Hamiltonian Path/Cycle Problem

Hamiltonian Path in an undirected graph is a path that visits each vertex exactly once. A Hamiltonian cycle is a Hamiltonian Path such that there is an edge (in the graph) from the last vertex to the first vertex of the Hamiltonian Path. Determine whether a given graph contains Hamiltonian Cycle or not. If it contains, then prints the path.

Following are the input and output of the required function.

Input: A 2D array graph[V][V] where V is the number of vertices in graph and graph[V][V] is adjacency matrix representation of the graph. A value graph[i][j] is 1 if there is a direct edge from i to j, otherwise graph[i][j] is 0.

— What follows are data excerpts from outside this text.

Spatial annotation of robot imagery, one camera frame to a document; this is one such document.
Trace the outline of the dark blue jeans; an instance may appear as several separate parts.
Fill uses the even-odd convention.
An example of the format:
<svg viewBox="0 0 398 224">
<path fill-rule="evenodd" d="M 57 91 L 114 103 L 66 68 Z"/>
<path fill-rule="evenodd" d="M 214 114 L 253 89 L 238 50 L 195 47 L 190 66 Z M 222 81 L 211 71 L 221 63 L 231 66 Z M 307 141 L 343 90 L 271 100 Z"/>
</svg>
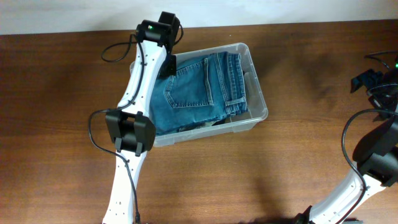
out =
<svg viewBox="0 0 398 224">
<path fill-rule="evenodd" d="M 158 136 L 241 115 L 247 110 L 241 55 L 229 52 L 181 62 L 175 76 L 156 80 L 150 99 Z"/>
</svg>

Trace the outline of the clear plastic storage container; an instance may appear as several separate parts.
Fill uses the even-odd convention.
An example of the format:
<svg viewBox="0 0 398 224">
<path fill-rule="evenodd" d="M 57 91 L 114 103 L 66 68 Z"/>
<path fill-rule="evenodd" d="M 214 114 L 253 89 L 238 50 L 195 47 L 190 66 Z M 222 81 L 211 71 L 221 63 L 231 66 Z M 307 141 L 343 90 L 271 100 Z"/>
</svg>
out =
<svg viewBox="0 0 398 224">
<path fill-rule="evenodd" d="M 241 67 L 244 70 L 244 86 L 248 111 L 239 116 L 227 118 L 224 124 L 157 136 L 154 141 L 155 147 L 173 145 L 177 142 L 205 138 L 218 134 L 247 131 L 267 118 L 269 111 L 263 97 L 249 47 L 246 44 L 236 43 L 180 53 L 176 55 L 177 63 L 181 63 L 193 57 L 219 52 L 229 52 L 241 55 Z"/>
</svg>

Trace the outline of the light grey jeans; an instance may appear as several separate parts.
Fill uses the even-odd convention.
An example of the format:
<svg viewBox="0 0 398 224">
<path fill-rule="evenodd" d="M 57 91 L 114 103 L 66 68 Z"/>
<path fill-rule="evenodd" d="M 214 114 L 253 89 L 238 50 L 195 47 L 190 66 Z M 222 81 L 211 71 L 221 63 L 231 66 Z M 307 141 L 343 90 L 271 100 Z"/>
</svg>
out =
<svg viewBox="0 0 398 224">
<path fill-rule="evenodd" d="M 220 121 L 209 121 L 209 122 L 205 122 L 205 123 L 202 123 L 202 124 L 196 124 L 194 126 L 183 127 L 183 128 L 180 128 L 178 131 L 179 132 L 191 131 L 191 130 L 194 130 L 194 129 L 201 129 L 201 128 L 208 128 L 208 127 L 211 127 L 211 126 L 217 126 L 217 125 L 221 125 L 221 124 L 224 124 L 224 123 L 225 123 L 224 119 L 220 120 Z"/>
</svg>

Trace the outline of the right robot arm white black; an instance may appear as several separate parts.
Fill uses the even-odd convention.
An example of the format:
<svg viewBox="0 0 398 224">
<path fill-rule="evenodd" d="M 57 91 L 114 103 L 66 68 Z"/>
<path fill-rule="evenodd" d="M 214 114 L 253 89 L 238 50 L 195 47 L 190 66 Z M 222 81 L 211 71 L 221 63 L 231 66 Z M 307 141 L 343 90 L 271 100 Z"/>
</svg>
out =
<svg viewBox="0 0 398 224">
<path fill-rule="evenodd" d="M 385 73 L 369 69 L 351 80 L 351 92 L 366 87 L 373 106 L 352 115 L 343 129 L 341 148 L 351 169 L 326 199 L 297 214 L 294 223 L 358 223 L 350 215 L 367 199 L 397 183 L 397 66 L 383 65 Z M 358 142 L 350 157 L 345 145 L 348 128 L 366 113 L 377 113 L 382 123 Z"/>
</svg>

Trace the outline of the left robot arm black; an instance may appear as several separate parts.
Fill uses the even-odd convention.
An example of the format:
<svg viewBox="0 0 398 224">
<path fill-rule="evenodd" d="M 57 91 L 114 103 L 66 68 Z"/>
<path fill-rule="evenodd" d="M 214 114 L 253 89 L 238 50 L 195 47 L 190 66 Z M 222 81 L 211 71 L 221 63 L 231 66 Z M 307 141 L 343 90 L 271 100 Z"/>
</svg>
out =
<svg viewBox="0 0 398 224">
<path fill-rule="evenodd" d="M 150 119 L 150 98 L 158 78 L 176 74 L 172 49 L 183 36 L 175 14 L 162 12 L 159 20 L 142 21 L 132 35 L 137 44 L 131 77 L 117 108 L 105 112 L 115 146 L 116 168 L 111 197 L 103 223 L 140 223 L 137 182 L 147 153 L 155 140 Z"/>
</svg>

Output: An array path[V] that should contain the Hamiltonian Path. path[i] should represent the ith vertex in the Hamiltonian Path. The code should also return false if there is no Hamiltonian Cycle in the graph. For example, a Hamiltonian Cycle in the following graph is {0, 1, 2, 4, 3, 0}.

(0)--(1)--(2)
 |   / \   |
 |  /   \  | 
 | /     \ |
(3)-------(4)

And the following graph doesn’t contain any Hamiltonian Cycle.

(0)--(1)--(2)
 |   / \   |
 |  /   \  | 
 | /     \ |
(3)      (4) 

Naive Algorithm Generate all possible configurations of vertices and print a configuration that satisfies the given constraints. There will be n! (n factorial) configurations.

while there are untried conflagrations
{
   generate the next configuration
   if ( there are edges between two consecutive vertices of this
      configuration and there is an edge from the last vertex to 
      the first ).
   {
      print this configuration;
      break;
   }
}

Backtracking Algorithm Create an empty path array and add vertex 0 to it.

Add other vertices, starting from the vertex 1. Before adding a vertex, check for whether it is adjacent to the previously added vertex and not already added.

If we find such a vertex, we add the vertex as part of the solution. If we do not find a vertex then we return false.